-- PROBLEM REQUIREMENTS --
The answer should be an exact repeat of the stretch of material below from the line containing "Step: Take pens" through the line containing "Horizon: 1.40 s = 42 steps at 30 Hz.".

● ● ● ●

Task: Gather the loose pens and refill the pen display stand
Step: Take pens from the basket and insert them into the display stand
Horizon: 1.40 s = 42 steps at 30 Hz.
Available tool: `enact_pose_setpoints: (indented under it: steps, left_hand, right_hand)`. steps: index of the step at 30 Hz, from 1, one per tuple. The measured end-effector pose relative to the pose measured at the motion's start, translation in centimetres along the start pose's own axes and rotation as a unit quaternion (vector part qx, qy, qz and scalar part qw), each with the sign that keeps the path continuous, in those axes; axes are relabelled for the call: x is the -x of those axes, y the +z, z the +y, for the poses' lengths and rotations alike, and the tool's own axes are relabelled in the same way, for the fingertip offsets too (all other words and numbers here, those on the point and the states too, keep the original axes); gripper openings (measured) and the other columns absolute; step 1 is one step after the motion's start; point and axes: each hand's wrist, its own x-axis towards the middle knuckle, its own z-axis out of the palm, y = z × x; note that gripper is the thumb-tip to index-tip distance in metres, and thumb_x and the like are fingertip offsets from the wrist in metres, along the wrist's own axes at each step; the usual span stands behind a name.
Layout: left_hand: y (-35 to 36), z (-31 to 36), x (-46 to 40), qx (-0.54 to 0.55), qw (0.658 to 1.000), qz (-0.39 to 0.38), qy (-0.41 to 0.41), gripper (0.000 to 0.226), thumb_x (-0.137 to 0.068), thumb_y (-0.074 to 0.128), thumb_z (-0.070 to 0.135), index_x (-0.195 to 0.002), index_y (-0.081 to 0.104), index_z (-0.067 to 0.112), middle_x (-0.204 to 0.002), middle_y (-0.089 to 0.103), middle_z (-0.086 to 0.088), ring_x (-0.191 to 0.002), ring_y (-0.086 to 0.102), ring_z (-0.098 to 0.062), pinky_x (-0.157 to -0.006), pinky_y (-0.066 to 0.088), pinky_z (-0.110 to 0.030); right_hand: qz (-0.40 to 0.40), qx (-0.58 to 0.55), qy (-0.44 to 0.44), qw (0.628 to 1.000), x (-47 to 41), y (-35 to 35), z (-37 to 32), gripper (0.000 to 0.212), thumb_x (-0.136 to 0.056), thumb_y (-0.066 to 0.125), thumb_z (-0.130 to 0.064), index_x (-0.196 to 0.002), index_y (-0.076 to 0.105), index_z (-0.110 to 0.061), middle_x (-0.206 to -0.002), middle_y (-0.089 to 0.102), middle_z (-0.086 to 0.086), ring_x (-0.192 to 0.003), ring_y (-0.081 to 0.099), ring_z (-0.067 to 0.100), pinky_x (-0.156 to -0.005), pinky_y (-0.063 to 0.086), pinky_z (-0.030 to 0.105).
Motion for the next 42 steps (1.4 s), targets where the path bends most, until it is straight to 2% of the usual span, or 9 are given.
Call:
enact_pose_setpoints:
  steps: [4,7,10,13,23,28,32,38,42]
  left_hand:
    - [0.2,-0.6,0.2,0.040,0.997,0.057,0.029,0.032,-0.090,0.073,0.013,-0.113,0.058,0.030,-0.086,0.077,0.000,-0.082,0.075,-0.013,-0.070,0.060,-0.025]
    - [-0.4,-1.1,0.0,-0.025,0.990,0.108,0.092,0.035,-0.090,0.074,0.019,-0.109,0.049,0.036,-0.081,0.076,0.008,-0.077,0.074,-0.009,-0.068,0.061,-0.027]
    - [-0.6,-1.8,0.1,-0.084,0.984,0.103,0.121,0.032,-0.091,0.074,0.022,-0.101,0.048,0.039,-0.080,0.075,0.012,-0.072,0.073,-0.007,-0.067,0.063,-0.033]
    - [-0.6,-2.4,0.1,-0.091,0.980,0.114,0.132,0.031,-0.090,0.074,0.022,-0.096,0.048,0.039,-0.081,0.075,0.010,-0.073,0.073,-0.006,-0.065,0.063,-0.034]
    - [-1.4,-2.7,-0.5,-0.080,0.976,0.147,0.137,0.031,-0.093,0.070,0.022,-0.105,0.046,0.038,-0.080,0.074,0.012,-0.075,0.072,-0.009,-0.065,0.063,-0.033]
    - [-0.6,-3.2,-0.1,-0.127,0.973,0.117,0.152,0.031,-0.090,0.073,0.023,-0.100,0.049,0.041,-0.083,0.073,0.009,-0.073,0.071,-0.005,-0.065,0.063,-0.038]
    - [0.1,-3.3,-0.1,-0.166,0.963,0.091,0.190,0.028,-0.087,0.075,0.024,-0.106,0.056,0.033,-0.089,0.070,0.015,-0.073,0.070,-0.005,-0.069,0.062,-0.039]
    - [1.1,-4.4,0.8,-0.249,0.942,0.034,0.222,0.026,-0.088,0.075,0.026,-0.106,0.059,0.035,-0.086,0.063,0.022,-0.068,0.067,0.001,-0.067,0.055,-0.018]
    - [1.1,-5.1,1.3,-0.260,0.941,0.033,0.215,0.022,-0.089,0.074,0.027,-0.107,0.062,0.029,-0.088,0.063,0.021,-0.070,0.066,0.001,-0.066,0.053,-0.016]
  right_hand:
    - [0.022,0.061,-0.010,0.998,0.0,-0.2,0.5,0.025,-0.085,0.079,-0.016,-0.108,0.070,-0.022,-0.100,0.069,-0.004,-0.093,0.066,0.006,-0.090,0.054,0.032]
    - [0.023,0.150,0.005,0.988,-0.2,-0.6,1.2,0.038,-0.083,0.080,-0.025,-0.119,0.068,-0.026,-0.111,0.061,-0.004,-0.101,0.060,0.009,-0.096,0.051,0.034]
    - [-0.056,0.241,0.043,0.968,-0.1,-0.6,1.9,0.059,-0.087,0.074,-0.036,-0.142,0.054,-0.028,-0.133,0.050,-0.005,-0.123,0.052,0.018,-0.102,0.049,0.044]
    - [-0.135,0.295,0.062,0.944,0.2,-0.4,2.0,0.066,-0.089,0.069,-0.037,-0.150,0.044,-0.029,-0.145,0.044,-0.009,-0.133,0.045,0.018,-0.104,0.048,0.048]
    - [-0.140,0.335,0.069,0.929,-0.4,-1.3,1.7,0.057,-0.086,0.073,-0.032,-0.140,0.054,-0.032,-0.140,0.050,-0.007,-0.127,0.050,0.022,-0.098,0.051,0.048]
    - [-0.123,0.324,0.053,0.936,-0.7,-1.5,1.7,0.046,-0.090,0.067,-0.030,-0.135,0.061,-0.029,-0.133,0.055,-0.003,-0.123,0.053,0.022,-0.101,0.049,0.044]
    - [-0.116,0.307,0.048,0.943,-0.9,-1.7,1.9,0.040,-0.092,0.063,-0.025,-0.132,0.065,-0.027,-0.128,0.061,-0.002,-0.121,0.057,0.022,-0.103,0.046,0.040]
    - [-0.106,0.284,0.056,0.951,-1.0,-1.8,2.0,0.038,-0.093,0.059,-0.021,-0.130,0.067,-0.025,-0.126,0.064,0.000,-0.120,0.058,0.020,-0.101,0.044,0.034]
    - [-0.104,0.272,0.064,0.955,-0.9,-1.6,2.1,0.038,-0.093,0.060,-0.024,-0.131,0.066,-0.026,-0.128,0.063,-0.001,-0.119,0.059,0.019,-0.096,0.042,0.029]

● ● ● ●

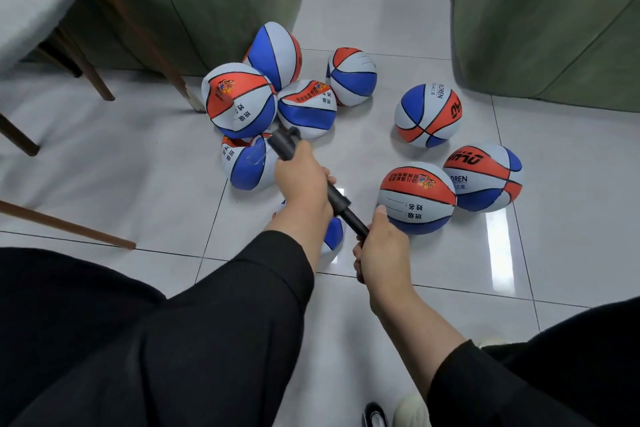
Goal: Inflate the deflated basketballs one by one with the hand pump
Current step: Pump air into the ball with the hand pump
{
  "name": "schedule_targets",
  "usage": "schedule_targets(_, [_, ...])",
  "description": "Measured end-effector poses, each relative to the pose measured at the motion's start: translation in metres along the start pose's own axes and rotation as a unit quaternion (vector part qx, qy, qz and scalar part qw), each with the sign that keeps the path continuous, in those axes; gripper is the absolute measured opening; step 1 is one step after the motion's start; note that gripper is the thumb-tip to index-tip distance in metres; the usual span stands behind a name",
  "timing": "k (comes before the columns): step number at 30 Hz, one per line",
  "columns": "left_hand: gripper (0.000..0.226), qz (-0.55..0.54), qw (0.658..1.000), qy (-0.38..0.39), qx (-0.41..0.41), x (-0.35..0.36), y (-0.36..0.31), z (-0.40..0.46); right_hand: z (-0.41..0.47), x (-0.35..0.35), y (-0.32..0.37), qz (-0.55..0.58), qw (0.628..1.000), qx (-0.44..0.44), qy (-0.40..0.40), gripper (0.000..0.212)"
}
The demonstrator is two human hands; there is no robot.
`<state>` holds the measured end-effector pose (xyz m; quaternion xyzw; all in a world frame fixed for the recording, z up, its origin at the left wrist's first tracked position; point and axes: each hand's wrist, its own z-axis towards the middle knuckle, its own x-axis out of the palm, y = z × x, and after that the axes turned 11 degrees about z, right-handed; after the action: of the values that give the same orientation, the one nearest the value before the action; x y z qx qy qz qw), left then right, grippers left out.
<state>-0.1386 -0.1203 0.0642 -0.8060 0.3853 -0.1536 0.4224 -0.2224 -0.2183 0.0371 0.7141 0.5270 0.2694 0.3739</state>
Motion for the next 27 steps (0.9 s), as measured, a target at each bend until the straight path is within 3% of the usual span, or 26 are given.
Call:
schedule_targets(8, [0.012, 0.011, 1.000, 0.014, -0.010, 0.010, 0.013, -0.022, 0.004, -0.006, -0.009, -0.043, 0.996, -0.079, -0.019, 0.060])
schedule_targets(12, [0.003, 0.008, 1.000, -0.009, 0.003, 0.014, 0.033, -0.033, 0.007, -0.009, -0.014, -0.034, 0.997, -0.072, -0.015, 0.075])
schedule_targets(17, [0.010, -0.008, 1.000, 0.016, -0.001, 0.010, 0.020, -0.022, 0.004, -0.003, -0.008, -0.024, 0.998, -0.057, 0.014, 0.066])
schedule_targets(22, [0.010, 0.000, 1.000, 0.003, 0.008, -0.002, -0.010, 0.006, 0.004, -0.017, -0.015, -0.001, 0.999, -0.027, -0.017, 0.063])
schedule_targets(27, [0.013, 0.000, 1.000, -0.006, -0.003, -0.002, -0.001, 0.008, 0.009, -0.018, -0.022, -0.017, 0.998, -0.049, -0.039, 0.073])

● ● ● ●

-- RESULT FOR THIS EXERCISE --
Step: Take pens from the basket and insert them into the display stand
Horizon: 1.40 s = 42 steps at 30 Hz.

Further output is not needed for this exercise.